INFORMATION SHOWN:

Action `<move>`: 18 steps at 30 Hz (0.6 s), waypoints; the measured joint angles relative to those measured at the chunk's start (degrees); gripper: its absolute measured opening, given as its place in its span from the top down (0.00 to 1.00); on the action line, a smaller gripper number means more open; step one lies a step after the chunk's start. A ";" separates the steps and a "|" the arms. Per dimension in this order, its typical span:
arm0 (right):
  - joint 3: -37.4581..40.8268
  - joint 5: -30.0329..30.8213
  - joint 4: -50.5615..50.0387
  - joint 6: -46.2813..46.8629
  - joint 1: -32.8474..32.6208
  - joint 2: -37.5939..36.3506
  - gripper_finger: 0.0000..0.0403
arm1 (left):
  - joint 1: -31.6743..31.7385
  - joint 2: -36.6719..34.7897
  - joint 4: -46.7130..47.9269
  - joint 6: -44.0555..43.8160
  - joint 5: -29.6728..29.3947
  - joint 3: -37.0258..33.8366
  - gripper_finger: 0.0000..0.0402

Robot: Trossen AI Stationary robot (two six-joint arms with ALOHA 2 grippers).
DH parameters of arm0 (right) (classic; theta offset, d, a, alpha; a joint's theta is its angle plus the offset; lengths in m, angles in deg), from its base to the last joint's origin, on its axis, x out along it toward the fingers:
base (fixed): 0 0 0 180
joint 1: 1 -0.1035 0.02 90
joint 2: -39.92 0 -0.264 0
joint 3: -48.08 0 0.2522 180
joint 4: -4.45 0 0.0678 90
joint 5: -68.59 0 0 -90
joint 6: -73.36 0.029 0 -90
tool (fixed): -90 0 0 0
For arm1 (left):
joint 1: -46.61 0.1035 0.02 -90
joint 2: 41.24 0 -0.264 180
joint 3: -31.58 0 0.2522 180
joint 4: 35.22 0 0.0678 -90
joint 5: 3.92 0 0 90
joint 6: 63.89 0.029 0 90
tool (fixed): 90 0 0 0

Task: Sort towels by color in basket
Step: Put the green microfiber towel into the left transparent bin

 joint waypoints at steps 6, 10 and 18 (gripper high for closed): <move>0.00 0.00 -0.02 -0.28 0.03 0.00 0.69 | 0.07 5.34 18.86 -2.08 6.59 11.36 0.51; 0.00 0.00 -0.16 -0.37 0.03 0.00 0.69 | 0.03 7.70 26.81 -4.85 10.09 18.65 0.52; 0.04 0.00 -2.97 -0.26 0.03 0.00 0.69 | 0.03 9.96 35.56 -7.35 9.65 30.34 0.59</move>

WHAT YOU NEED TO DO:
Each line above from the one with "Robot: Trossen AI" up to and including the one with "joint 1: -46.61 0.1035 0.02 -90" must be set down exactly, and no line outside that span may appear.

EXERCISE SOLUTION:
Robot: Trossen AI Stationary robot (two six-joint arms with ALOHA 2 grippers).
DH parameters of arm0 (right) (classic; theta offset, d, a, alpha; a joint's theta is its angle plus the offset; lengths in m, angles in deg), from its base to the last joint's origin, on its axis, x out along it toward the fingers:
base (fixed): 0 0 0 180
joint 1: 1 -0.1035 0.02 90
joint 2: -39.92 0 -0.264 0
joint 3: -48.08 0 0.2522 180
joint 4: -4.45 0 0.0678 90
joint 5: -68.59 0 0 -90
joint 6: -73.36 0.029 0 -90
tool (fixed): -90 0 0 0
For arm1 (left):
joint 1: -46.61 0.1035 0.02 -90

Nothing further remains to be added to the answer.